◆ **Action item**
Only the lines that hold "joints" should be in the answer, each copied from the data below.

◆ **Data to examine**
[Start of Attachment]
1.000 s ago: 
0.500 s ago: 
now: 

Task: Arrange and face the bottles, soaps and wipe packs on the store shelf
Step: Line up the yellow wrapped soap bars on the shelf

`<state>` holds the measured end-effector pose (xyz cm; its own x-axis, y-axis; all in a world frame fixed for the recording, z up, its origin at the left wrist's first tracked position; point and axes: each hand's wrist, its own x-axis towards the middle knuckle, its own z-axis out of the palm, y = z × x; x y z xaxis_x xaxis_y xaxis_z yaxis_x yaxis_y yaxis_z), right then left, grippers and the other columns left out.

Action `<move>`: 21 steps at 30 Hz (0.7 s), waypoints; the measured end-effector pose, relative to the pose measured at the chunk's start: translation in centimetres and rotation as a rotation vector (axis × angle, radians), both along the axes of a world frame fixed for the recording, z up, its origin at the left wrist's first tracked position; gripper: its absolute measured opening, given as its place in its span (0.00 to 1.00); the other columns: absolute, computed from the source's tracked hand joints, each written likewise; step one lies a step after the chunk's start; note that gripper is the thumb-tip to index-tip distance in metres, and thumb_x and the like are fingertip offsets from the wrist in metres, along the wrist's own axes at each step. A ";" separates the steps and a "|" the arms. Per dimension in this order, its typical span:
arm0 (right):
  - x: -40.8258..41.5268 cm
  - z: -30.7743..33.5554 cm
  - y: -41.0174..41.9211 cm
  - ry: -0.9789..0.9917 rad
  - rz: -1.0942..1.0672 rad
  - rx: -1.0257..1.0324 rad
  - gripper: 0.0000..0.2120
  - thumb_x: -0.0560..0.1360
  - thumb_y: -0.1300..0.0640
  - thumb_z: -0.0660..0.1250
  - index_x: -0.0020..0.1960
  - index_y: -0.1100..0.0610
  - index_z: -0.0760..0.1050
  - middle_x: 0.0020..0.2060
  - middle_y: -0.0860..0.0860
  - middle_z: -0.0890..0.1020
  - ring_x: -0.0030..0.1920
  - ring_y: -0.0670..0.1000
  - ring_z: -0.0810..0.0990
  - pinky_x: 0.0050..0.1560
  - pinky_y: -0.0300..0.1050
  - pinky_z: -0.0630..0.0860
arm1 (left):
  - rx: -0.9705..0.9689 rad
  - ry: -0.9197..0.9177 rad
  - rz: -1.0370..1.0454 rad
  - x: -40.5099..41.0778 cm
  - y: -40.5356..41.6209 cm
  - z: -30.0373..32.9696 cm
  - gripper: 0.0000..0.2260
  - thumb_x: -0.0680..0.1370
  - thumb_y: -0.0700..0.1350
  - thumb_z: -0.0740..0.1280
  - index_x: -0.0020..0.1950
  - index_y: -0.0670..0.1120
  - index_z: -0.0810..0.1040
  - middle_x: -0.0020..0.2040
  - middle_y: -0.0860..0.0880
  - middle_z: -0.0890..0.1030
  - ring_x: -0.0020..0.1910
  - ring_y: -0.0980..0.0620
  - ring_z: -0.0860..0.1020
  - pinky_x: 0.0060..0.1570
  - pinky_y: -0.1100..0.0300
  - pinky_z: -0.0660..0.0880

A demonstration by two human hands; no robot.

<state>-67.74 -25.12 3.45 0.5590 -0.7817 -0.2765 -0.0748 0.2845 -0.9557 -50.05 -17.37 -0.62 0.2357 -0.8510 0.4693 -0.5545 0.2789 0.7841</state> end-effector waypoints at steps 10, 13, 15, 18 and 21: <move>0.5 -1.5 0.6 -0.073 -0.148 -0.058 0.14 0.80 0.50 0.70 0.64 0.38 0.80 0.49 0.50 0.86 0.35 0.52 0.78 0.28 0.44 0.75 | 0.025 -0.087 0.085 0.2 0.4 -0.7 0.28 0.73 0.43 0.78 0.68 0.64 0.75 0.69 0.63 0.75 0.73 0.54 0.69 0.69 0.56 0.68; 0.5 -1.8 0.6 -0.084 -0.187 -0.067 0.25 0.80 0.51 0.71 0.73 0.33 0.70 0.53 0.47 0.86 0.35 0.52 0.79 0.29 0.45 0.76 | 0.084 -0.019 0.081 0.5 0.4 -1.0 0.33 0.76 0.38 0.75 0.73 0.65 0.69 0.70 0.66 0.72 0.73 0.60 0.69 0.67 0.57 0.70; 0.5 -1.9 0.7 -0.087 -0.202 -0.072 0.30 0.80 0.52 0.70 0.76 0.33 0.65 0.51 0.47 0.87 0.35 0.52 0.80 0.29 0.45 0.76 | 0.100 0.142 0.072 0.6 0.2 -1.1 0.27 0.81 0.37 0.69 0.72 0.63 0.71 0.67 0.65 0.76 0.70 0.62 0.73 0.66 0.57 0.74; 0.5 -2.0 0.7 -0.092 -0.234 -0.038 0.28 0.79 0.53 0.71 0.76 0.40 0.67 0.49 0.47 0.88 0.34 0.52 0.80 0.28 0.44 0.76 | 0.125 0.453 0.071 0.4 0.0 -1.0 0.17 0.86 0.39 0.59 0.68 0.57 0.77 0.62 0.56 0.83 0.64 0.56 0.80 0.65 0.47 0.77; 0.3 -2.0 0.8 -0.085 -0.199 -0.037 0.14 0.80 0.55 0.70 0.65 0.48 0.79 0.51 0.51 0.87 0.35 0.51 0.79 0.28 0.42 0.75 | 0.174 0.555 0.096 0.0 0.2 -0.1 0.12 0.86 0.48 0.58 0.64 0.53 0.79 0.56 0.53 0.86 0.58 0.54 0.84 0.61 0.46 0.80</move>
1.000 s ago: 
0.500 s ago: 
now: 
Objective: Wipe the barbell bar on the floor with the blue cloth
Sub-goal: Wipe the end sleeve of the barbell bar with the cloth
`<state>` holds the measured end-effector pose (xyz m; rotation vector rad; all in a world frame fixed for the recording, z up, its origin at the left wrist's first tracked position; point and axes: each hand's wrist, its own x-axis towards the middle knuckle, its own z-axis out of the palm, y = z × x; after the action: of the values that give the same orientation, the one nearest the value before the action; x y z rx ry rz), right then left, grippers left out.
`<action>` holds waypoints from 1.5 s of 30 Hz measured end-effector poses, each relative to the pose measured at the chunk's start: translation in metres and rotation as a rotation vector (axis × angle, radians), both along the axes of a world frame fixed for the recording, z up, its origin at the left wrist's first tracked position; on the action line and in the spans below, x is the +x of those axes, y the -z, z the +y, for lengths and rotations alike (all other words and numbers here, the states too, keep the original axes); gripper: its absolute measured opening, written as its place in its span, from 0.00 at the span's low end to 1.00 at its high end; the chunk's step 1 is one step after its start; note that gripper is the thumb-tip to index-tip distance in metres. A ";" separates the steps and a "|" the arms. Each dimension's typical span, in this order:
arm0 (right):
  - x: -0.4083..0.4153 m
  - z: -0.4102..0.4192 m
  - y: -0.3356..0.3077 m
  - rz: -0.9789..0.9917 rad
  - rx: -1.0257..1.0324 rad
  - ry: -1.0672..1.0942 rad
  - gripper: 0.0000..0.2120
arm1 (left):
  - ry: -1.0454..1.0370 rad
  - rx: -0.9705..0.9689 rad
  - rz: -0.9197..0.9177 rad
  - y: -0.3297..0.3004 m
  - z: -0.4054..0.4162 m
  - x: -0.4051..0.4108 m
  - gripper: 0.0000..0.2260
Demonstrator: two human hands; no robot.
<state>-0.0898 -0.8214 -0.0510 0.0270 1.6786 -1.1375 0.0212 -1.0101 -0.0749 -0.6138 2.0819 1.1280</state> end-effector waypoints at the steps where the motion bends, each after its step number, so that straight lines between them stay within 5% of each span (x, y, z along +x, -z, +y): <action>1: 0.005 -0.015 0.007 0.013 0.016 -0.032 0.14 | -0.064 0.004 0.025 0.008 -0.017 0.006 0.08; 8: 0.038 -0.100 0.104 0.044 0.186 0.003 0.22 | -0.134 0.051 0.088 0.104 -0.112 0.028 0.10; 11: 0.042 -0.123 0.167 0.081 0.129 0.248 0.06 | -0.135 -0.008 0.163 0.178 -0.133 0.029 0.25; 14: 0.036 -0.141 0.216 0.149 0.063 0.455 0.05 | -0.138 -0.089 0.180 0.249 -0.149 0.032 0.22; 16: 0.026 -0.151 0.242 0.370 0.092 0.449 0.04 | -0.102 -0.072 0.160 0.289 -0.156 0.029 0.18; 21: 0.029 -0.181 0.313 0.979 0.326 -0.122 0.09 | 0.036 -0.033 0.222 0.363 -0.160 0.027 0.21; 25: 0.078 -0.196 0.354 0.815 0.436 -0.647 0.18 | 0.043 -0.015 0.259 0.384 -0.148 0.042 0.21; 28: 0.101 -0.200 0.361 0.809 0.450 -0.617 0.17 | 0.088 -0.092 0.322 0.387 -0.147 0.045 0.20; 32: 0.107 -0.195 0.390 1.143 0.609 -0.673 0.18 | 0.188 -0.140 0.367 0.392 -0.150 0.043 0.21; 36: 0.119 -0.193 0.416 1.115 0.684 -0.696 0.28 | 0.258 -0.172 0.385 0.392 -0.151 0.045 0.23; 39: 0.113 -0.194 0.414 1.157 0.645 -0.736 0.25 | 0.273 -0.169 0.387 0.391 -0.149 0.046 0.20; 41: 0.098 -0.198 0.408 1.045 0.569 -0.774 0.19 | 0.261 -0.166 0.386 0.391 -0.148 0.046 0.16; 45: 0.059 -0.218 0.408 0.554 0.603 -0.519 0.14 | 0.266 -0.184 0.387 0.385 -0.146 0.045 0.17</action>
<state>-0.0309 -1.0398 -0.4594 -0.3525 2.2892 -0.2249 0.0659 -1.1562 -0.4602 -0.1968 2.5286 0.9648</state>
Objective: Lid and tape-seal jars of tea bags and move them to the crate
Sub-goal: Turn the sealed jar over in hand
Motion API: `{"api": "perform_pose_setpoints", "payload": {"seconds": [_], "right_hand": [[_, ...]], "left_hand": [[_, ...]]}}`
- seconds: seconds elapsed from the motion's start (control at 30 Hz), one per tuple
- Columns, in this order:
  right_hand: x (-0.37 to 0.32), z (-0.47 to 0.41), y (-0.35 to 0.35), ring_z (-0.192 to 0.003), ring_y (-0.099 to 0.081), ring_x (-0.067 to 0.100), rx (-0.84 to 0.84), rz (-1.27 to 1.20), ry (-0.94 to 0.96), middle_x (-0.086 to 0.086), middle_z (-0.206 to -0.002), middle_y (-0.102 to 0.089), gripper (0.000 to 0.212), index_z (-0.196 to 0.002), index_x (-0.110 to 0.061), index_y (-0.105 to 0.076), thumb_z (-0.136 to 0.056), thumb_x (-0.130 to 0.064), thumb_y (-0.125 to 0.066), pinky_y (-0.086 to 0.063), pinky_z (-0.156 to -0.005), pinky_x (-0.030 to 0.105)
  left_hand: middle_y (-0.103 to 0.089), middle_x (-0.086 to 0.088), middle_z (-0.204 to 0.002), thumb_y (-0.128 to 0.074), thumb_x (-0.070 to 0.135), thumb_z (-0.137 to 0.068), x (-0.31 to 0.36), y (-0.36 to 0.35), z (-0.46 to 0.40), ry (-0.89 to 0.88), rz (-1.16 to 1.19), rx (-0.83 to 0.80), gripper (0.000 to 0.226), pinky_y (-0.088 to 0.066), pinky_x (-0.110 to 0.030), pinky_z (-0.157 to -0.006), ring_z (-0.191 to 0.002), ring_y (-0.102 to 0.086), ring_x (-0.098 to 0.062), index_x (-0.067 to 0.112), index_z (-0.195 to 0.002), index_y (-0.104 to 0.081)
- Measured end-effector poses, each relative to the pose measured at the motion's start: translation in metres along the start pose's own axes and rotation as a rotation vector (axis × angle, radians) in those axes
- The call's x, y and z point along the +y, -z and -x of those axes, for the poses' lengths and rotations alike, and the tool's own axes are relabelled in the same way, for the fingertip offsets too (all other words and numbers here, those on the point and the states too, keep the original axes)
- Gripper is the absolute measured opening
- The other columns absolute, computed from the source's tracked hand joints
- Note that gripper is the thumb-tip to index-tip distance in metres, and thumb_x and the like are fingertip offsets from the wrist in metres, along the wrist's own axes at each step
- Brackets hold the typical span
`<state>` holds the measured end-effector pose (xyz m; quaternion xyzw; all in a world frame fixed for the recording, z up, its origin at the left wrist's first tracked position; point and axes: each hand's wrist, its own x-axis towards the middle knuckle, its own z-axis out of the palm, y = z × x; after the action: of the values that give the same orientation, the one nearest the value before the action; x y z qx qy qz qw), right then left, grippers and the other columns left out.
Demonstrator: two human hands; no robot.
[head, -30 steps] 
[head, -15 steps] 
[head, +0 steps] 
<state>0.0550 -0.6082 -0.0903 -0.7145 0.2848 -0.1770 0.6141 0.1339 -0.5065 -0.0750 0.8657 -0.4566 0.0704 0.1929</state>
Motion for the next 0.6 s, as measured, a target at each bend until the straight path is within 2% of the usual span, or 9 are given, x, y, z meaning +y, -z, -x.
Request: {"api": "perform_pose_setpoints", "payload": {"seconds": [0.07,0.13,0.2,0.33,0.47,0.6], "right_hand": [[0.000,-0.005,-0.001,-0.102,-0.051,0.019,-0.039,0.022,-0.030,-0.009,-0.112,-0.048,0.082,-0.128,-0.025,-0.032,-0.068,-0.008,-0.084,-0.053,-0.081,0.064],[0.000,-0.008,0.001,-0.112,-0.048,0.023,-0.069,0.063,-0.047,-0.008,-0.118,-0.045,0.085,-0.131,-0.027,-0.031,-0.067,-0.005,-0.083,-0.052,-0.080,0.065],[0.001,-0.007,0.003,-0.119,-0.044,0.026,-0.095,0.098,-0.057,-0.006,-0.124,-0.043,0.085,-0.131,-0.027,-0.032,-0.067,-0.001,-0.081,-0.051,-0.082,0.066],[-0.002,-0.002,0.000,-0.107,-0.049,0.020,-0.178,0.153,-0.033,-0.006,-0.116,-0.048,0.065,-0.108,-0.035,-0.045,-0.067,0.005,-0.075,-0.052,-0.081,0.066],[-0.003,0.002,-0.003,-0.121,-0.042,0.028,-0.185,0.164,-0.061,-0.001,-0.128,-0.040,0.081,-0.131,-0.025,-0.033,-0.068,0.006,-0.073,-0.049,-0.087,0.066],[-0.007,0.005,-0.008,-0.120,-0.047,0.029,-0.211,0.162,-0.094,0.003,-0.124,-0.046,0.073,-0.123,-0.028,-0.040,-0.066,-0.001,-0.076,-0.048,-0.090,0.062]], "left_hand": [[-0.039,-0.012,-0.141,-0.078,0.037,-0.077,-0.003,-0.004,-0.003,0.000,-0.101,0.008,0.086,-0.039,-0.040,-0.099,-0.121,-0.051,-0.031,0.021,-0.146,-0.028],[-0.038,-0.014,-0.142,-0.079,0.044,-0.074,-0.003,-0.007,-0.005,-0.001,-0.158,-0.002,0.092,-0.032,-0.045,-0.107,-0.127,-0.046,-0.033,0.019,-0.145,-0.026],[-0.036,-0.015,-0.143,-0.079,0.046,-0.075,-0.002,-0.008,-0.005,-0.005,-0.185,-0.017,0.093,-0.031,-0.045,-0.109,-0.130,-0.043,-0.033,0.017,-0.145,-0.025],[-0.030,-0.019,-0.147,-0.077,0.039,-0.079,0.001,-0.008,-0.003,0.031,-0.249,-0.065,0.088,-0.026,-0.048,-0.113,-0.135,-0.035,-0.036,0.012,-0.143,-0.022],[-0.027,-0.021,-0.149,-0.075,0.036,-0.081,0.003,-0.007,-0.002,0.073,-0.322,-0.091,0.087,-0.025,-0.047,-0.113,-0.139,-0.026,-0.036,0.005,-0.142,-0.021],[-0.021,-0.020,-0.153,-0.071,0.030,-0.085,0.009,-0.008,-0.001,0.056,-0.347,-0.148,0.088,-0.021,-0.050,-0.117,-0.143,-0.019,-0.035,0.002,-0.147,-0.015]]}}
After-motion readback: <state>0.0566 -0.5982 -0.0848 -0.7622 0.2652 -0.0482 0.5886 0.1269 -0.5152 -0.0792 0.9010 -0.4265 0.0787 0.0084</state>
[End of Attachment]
◆ **Task output**
Action `<move>`: 21 steps at 30 Hz (0.7 s), waypoints; the measured end-effector pose, relative to the pose measured at the chunk's start: translation in centimetres and rotation as a rotation vector (axis × angle, radians), both along the axes of a world frame fixed for the recording, z up, its origin at the left wrist's first tracked position; gripper: its absolute measured opening, given as its place in its span (0.00 to 1.00); the other columns: absolute, computed from the source's tracked hand joints, each written likewise; step one lies a step after the chunk's start; note that gripper is the thumb-tip to index-tip distance in metres, and thumb_x and the like are fingertip offsets from the wrist in metres, along the wrist's own axes at each step. A ";" separates the steps and a "|" the arms. Per dimension in this order, its typical span:
- The other columns absolute, computed from the source's tracked hand joints

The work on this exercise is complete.